HOW THIS STUDY MIGHT AFFECT RESEARCH, PRACTICE OR POLICY
We believe that we have sufficient evidence to stress the importance of adopting evidence-based protocols and the need for continued support from global stakeholders to ensure the long-term sustainability of these efforts.
Introduction
Cryptococcal meningitis (CM) continues to be the leading cause of meningitis among people living with HIV (PLHIV). CM leads to approximately 152 000 new cases and accounts for over 112 000 deaths globally, with around 70% of this burden in sub-Saharan Africa (SSA).1 The strategic framework surrounding CM has shifted considerably in recent years, marked by significant advances in both early detection and intervention strategies. In 2022, the WHO released updated universal guidelines for the prevention, diagnosis and management of CM.2 These guidelines emphasise cryptococcal antigen (CrAg) screening for patients with advanced HIV disease (AHD) and CD4 count less than 100 cells/mm3, the use of lumbar puncture (LP) as a key diagnostic tool, preferred induction treatment regimen with a single liposomal amphotericin B (L-AmB) followed by flucytosine, the inclusion of CM medications in national essential medicines lists and pre-emptive antifungal therapy for patients with AHD. Identifying barriers to evidence-based care is an essential first step to improving CM outcomes in SSA. A principal factor in CM care starts at the national health policy level. This report aims to offer a comprehensive and updated descriptive analysis of national CM guidelines across SSA and their alignment with international WHO recommendations to gain insight into potential areas of improvement in policies regarding CM care aimed at reducing CM-associated morbidity and mortality in SSA.
Methods
The process of identification and extraction of data from national guidelines is detailed in figure 1. To identify national guidelines, a comprehensive online search was conducted across official national government websites and WHO country office websites for each SSA country (17 June 2024 to 12 August 2024). We also searched a website published by the non-government organisation International AIDS Society that gathers HIV-associated clinical guidelines across the world, and an issuance of documents from the HIV Policy Lab, a group working at the O’Neill Institute for National and Global Law at Georgetown University.3 4
Figure 1. Framework for evaluating CM guidelines in sub-Saharan Africa. CM, cryptococcal meningitis.

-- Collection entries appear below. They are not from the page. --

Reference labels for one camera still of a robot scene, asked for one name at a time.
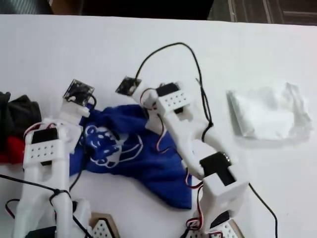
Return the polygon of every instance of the blue cloth bag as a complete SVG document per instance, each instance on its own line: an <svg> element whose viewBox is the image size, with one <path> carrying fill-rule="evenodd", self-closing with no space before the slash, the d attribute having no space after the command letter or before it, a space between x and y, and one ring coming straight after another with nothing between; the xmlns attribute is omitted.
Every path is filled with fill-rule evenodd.
<svg viewBox="0 0 317 238"><path fill-rule="evenodd" d="M192 194L185 184L185 170L174 149L155 150L159 136L147 129L147 118L138 105L92 110L86 119L86 148L90 155L86 170L133 177L168 205L191 209ZM70 175L83 163L83 138L70 155ZM160 150L174 146L167 133Z"/></svg>

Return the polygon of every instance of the red wire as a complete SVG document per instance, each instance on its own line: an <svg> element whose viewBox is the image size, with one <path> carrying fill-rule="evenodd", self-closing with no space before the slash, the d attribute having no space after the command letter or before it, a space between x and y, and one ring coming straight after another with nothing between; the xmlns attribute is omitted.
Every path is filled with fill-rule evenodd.
<svg viewBox="0 0 317 238"><path fill-rule="evenodd" d="M198 211L198 217L194 217L194 218L191 218L189 220L187 220L186 222L186 227L189 228L190 230L200 230L202 227L203 227L203 224L204 224L204 215L202 213L202 210L201 210L201 207L200 207L200 203L199 203L199 192L200 190L203 188L203 186L201 185L199 188L198 188L198 191L197 191L197 211ZM193 222L198 222L198 226L197 225L189 225L188 223L193 223Z"/></svg>
<svg viewBox="0 0 317 238"><path fill-rule="evenodd" d="M212 233L209 233L209 237L211 237L212 235L220 235L220 238L223 238L223 233L222 232L212 232Z"/></svg>
<svg viewBox="0 0 317 238"><path fill-rule="evenodd" d="M187 185L189 188L191 188L191 189L196 189L196 188L199 188L200 186L203 185L203 182L200 182L200 183L198 183L197 185L194 185L194 186L189 185L189 183L188 183L188 176L189 176L189 172L188 172L188 168L186 168L185 183L186 183L186 185Z"/></svg>
<svg viewBox="0 0 317 238"><path fill-rule="evenodd" d="M140 105L141 106L143 106L143 103L142 103L142 97L144 96L144 93L145 92L147 92L147 91L149 91L149 90L156 90L155 88L147 88L146 90L144 90L143 92L142 92L142 94L141 94L141 96L140 96Z"/></svg>
<svg viewBox="0 0 317 238"><path fill-rule="evenodd" d="M50 124L46 127L46 129L51 128L52 125L55 125L55 126L56 126L56 123L50 123Z"/></svg>

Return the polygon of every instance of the perforated plate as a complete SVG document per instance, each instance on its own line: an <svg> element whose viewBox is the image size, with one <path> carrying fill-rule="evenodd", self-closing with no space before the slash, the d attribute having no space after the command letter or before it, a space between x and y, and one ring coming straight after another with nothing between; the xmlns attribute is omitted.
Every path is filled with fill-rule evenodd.
<svg viewBox="0 0 317 238"><path fill-rule="evenodd" d="M190 104L191 101L192 100L189 94L183 90L179 90L163 97L159 97L157 100L157 107L158 111L164 115L165 113Z"/></svg>
<svg viewBox="0 0 317 238"><path fill-rule="evenodd" d="M242 236L238 235L238 232L235 231L229 224L229 222L225 222L213 229L210 230L211 232L222 232L223 238L241 238ZM186 238L220 238L220 235L206 235L202 234L201 231L190 231Z"/></svg>
<svg viewBox="0 0 317 238"><path fill-rule="evenodd" d="M92 231L93 238L114 238L105 220L99 220Z"/></svg>

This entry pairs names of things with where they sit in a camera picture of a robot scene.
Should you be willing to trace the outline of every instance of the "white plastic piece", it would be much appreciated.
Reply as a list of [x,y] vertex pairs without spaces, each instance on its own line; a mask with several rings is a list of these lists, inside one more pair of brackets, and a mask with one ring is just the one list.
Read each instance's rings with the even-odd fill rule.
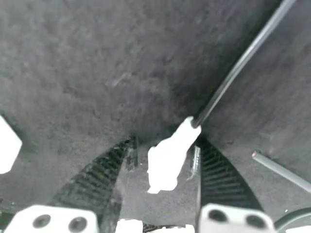
[[0,174],[12,169],[21,145],[22,141],[0,116]]
[[194,227],[192,225],[186,225],[184,228],[174,227],[174,228],[165,228],[155,230],[150,233],[195,233]]
[[[50,221],[46,226],[41,228],[34,227],[34,221],[42,215],[49,215]],[[18,212],[9,226],[6,228],[6,233],[72,233],[70,231],[70,222],[77,218],[82,217],[86,220],[86,226],[80,233],[98,233],[97,217],[92,211],[70,209],[61,207],[50,207],[43,205],[33,205],[27,209]]]
[[120,219],[115,233],[142,233],[142,221],[136,219]]
[[201,133],[201,126],[192,127],[192,116],[187,117],[169,138],[148,151],[149,193],[171,191],[185,162],[187,151]]
[[[225,216],[225,220],[212,219],[211,211],[221,212]],[[254,224],[254,221],[251,224],[251,221],[248,221],[249,217],[261,219],[262,227],[259,227],[260,224]],[[212,203],[201,209],[197,228],[198,233],[276,233],[273,221],[262,211]]]
[[311,232],[311,226],[291,228],[291,229],[287,229],[285,232],[286,233],[306,233],[306,232]]

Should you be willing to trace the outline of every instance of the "gray carpet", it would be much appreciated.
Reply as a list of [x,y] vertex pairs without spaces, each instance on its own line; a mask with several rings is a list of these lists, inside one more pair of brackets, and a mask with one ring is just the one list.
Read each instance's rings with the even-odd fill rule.
[[[189,166],[175,191],[146,194],[147,144],[204,105],[279,2],[0,1],[0,113],[24,143],[0,175],[0,208],[45,203],[134,132],[142,166],[122,216],[193,223]],[[311,196],[250,155],[261,149],[311,181],[310,11],[310,1],[298,1],[203,127],[274,220],[309,206]]]

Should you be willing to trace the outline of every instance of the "gray wire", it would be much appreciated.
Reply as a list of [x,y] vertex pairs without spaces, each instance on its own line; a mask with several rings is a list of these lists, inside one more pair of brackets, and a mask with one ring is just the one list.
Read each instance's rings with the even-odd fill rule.
[[300,210],[293,211],[287,215],[280,218],[274,223],[275,229],[279,232],[292,222],[295,222],[301,218],[311,216],[311,208],[304,208]]
[[205,121],[205,119],[210,115],[211,111],[215,108],[216,104],[219,102],[221,97],[224,95],[226,90],[230,87],[234,79],[240,73],[240,71],[245,67],[248,61],[254,56],[256,51],[261,47],[265,42],[268,36],[274,31],[280,21],[284,18],[290,8],[297,0],[283,0],[281,5],[273,13],[269,21],[262,28],[260,33],[256,36],[247,50],[239,58],[237,63],[233,66],[231,71],[228,73],[224,81],[218,87],[210,101],[207,103],[206,107],[195,117],[192,121],[192,126],[197,128],[199,125]]
[[300,176],[297,176],[295,173],[289,171],[288,169],[277,164],[276,162],[272,161],[271,159],[263,156],[259,151],[254,151],[252,154],[252,157],[254,160],[261,163],[265,167],[269,168],[270,170],[281,175],[285,179],[293,182],[297,186],[299,186],[299,187],[303,188],[304,190],[306,190],[307,192],[311,193],[311,183],[302,179]]

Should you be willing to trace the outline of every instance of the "screw hole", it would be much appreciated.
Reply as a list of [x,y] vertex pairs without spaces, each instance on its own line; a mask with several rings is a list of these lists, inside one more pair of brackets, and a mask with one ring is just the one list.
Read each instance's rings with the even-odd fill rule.
[[84,217],[76,217],[71,220],[69,224],[69,230],[73,233],[79,233],[86,228],[86,219]]
[[219,210],[210,211],[210,213],[208,214],[208,217],[218,222],[227,222],[226,215],[222,211],[219,211]]
[[33,226],[34,226],[34,228],[37,228],[37,229],[43,228],[43,227],[48,225],[50,220],[51,220],[50,215],[41,215],[34,220]]
[[263,229],[266,227],[265,222],[262,220],[261,217],[255,216],[255,215],[250,215],[246,218],[246,222],[248,225]]

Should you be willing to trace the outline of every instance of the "white plastic mount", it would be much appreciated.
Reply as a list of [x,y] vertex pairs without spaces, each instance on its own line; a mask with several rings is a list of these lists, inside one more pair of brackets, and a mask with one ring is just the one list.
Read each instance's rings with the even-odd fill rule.
[[264,212],[219,204],[201,209],[197,229],[198,233],[276,233]]
[[92,211],[33,205],[18,212],[6,233],[98,233],[97,217]]

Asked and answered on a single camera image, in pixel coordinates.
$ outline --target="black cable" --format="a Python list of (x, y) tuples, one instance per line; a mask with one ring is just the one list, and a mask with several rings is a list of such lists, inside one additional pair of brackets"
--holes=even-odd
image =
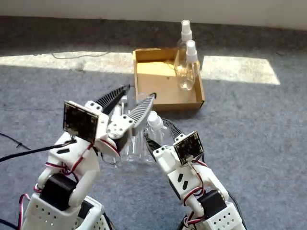
[(236, 201), (236, 199), (234, 198), (234, 196), (230, 192), (228, 192), (228, 194), (229, 194), (230, 198), (234, 201), (234, 204), (235, 204), (235, 206), (236, 206), (236, 208), (239, 212), (239, 215), (242, 219), (242, 224), (243, 224), (245, 230), (248, 230), (247, 227), (246, 227), (246, 224), (245, 224), (245, 221), (244, 221), (244, 218), (243, 218), (243, 215), (242, 215), (242, 212), (241, 212), (241, 209), (240, 209), (238, 202)]
[(0, 218), (0, 223), (6, 225), (8, 227), (11, 227), (12, 229), (15, 229), (15, 230), (18, 228), (17, 225), (14, 225), (14, 224), (12, 224), (12, 223), (10, 223), (6, 220), (3, 220), (1, 218)]
[(14, 153), (5, 157), (1, 157), (0, 158), (0, 162), (3, 161), (7, 161), (9, 159), (15, 158), (15, 157), (21, 157), (21, 156), (25, 156), (28, 154), (32, 154), (32, 153), (36, 153), (36, 152), (42, 152), (42, 151), (46, 151), (46, 150), (51, 150), (51, 149), (58, 149), (58, 148), (62, 148), (64, 146), (76, 143), (76, 140), (69, 140), (66, 141), (64, 144), (59, 144), (59, 145), (52, 145), (52, 146), (48, 146), (48, 147), (44, 147), (44, 148), (40, 148), (40, 149), (34, 149), (34, 150), (30, 150), (30, 151), (26, 151), (26, 152), (18, 152), (18, 153)]
[(14, 141), (16, 144), (18, 144), (18, 145), (16, 146), (16, 148), (18, 148), (19, 146), (22, 146), (22, 147), (24, 147), (26, 150), (31, 150), (30, 148), (28, 148), (28, 147), (27, 147), (26, 145), (24, 145), (23, 143), (21, 143), (21, 142), (15, 140), (14, 138), (12, 138), (12, 137), (10, 137), (10, 136), (4, 134), (4, 133), (0, 133), (0, 136), (3, 136), (3, 137), (5, 137), (5, 138), (8, 138), (8, 139)]

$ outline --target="white spray cap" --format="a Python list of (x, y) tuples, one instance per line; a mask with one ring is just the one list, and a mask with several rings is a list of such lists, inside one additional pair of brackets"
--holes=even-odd
[(126, 104), (127, 102), (128, 102), (128, 97), (127, 97), (127, 95), (122, 96), (121, 99), (120, 99), (120, 103)]
[(155, 111), (150, 111), (147, 122), (154, 131), (163, 128), (163, 121)]
[(196, 50), (196, 45), (193, 40), (187, 41), (187, 62), (193, 63), (197, 62), (198, 57), (197, 57), (197, 50)]
[(184, 42), (192, 40), (192, 31), (189, 20), (181, 21), (181, 40)]

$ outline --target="open cardboard box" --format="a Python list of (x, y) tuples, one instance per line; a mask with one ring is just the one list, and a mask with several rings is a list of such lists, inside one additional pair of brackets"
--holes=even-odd
[(201, 76), (195, 80), (192, 90), (178, 87), (174, 71), (176, 48), (137, 49), (133, 51), (136, 98), (139, 93), (157, 93), (153, 109), (174, 111), (200, 109), (205, 101)]

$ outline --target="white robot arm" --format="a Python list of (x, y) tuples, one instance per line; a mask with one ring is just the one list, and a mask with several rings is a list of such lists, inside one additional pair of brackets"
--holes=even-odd
[(203, 148), (197, 132), (183, 134), (164, 119), (175, 143), (160, 146), (145, 134), (147, 147), (168, 176), (178, 198), (189, 207), (181, 230), (245, 230), (229, 194), (207, 165), (198, 160)]
[(130, 114), (109, 124), (109, 114), (130, 86), (111, 91), (83, 107), (65, 102), (64, 134), (56, 144), (75, 143), (49, 152), (25, 213), (22, 230), (111, 230), (103, 206), (87, 196), (99, 176), (98, 151), (120, 158), (120, 151), (142, 128), (155, 94), (138, 104)]

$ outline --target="plastic bottle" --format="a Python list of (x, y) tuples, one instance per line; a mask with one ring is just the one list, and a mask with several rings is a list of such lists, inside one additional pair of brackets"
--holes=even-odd
[(196, 45), (193, 40), (187, 41), (186, 67), (178, 73), (178, 84), (183, 90), (191, 90), (194, 86), (195, 79), (200, 74), (200, 63), (197, 57)]
[(164, 126), (161, 117), (155, 111), (149, 113), (147, 124), (149, 138), (161, 146), (167, 144), (166, 141), (167, 137), (170, 136), (170, 131)]
[(142, 138), (141, 134), (138, 133), (135, 137), (132, 137), (130, 144), (126, 148), (125, 160), (138, 161), (141, 158), (140, 145), (142, 145)]
[(181, 39), (177, 43), (178, 51), (174, 62), (174, 69), (177, 76), (180, 75), (180, 72), (186, 66), (186, 51), (187, 51), (186, 43), (189, 40), (192, 40), (190, 21), (183, 20), (181, 22)]

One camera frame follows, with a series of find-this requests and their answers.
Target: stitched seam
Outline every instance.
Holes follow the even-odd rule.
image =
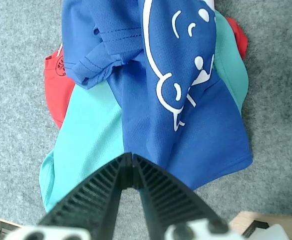
[[[104,31],[104,32],[100,32],[101,34],[107,34],[107,33],[114,33],[114,32],[119,32],[119,31],[125,31],[125,30],[134,30],[134,29],[140,29],[140,26],[137,27],[131,27],[131,28],[122,28],[122,29],[117,29],[117,30],[113,30],[113,31]]]
[[[50,168],[51,168],[51,164],[49,165],[49,168],[48,168],[48,171],[47,171],[47,174],[46,174],[46,177],[45,177],[45,185],[47,183],[47,177],[48,177]],[[49,181],[47,189],[46,189],[46,196],[45,196],[45,200],[44,200],[44,205],[46,205],[46,202],[47,202],[47,198],[48,198],[47,197],[47,193],[48,193],[48,189],[49,189],[50,185],[51,185],[51,182]]]
[[[88,62],[90,62],[91,64],[93,64],[96,68],[98,68],[98,69],[100,69],[100,70],[102,70],[102,68],[101,67],[99,67],[99,66],[97,66],[96,64],[94,64],[91,60],[89,60],[89,58],[87,58],[86,56],[85,56],[85,59],[87,59],[88,60]]]
[[[97,72],[97,71],[93,71],[93,70],[89,69],[88,67],[86,67],[85,64],[82,63],[82,61],[79,61],[79,62],[80,62],[80,63],[81,63],[81,64],[82,64],[87,70],[89,70],[89,71],[91,71],[91,72],[93,72],[93,73],[97,73],[97,74],[99,73],[99,72]]]
[[[135,37],[140,37],[140,36],[141,36],[141,34],[131,35],[131,36],[126,36],[126,37],[122,37],[122,38],[118,38],[118,39],[113,39],[113,40],[109,40],[109,41],[104,41],[104,43],[114,42],[114,41],[119,41],[119,40],[123,40],[123,39],[130,39],[130,38],[135,38]]]

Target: gray carpet
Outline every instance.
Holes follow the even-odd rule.
[[[250,44],[243,116],[254,163],[197,190],[221,216],[292,215],[292,1],[218,0]],[[47,110],[43,59],[60,44],[60,0],[0,0],[0,218],[35,224],[44,210],[38,172],[58,133]],[[147,236],[136,192],[123,195],[116,239]]]

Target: blue shirt
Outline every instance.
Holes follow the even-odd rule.
[[[126,152],[192,189],[252,162],[240,112],[212,69],[215,13],[206,0],[66,0],[66,74],[107,79],[122,108]]]

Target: printed logo
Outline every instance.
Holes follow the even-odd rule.
[[[162,89],[163,89],[163,85],[164,82],[166,80],[173,80],[173,86],[175,88],[175,92],[176,92],[176,96],[175,96],[175,101],[178,102],[181,99],[181,86],[179,85],[179,83],[177,83],[177,80],[174,80],[173,78],[173,74],[171,72],[167,72],[167,73],[162,73],[157,64],[155,63],[155,60],[152,56],[151,53],[151,49],[150,49],[150,38],[149,38],[149,22],[150,22],[150,12],[151,12],[151,5],[152,5],[152,1],[153,0],[145,0],[145,4],[144,4],[144,9],[143,9],[143,30],[144,30],[144,41],[145,41],[145,50],[146,50],[146,55],[147,55],[147,59],[148,62],[150,64],[151,69],[153,70],[153,72],[156,74],[156,76],[158,77],[158,82],[157,82],[157,86],[156,86],[156,94],[158,97],[158,100],[160,102],[160,104],[168,111],[170,111],[173,115],[173,129],[176,132],[179,128],[179,126],[184,126],[185,123],[182,122],[181,120],[178,121],[178,115],[182,112],[184,106],[180,107],[180,108],[175,108],[173,107],[171,104],[167,103],[167,99],[165,99],[163,97],[162,94]],[[214,2],[213,0],[204,0],[204,2],[206,3],[206,6],[209,7],[211,10],[214,11]],[[211,18],[209,16],[209,12],[204,9],[204,8],[199,8],[198,11],[198,18],[201,19],[201,21],[203,22],[203,24],[207,24],[211,21]],[[174,37],[177,38],[179,41],[180,40],[180,35],[177,31],[176,28],[176,21],[178,21],[178,17],[182,15],[182,11],[178,10],[176,11],[171,18],[171,26],[172,26],[172,31],[174,33]],[[193,36],[193,29],[196,27],[196,23],[192,22],[187,26],[187,32],[189,37],[192,38]],[[194,57],[191,61],[193,62],[194,66],[199,72],[197,77],[193,80],[191,86],[189,87],[188,91],[187,91],[187,100],[190,102],[190,104],[195,108],[196,107],[196,102],[193,100],[193,98],[189,95],[189,90],[192,86],[204,83],[206,81],[208,81],[210,79],[211,76],[211,71],[212,71],[212,66],[213,66],[213,62],[214,62],[214,54],[212,54],[212,56],[210,57],[211,59],[211,63],[210,63],[210,71],[206,72],[204,70],[204,66],[205,66],[205,60],[202,56],[198,55],[196,57]]]
[[[56,73],[59,76],[65,76],[66,75],[63,56],[60,56],[60,58],[57,61],[57,64],[56,64]]]

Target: folded clothing
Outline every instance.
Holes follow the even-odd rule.
[[[45,59],[45,96],[52,119],[61,128],[75,82],[66,76],[63,51],[56,51]]]
[[[105,163],[124,153],[121,108],[106,81],[75,86],[53,151],[39,173],[47,211]]]
[[[232,30],[234,31],[240,56],[242,57],[242,59],[244,59],[246,57],[246,52],[248,48],[248,37],[245,35],[244,31],[241,29],[239,24],[237,24],[235,19],[227,17],[227,21],[229,22]]]

Data on the national guidelines for the prevention, diagnosis and treatment of CM were gathered through relevant documents identified within national HIV clinical guidelines, antiretroviral therapy (ART) guidelines and standard treatment protocols. A total of 46 countries across SSA were surveyed, including 21 countries from Eastern and Southern Africa and 25 from Western and Central Africa. Guidelines were excluded if a more recent national HIV/AIDS or ART policy document was identified through our search, or if the guideline contained no relevant information on CM management.
15 core components from the 2022 WHO guidelines for the screening, diagnosis and treatment of CM were evaluated, as detailed in table 1. Two reviewers reviewed national guidelines of the surveyed SSA countries and categorised the incorporation of each WHO core component as fully included, partially included or not included. Any discrepancies that arose during the process were resolved through discussions between the two reviewers. Guidelines that were not available in English, such as Togo, the Central African Republic and Mozambique, were translated before being included in our review.
Table 1. Adaptation of 2022 WHO CM guidelines into National CM guidelines in sub-Saharan Africa.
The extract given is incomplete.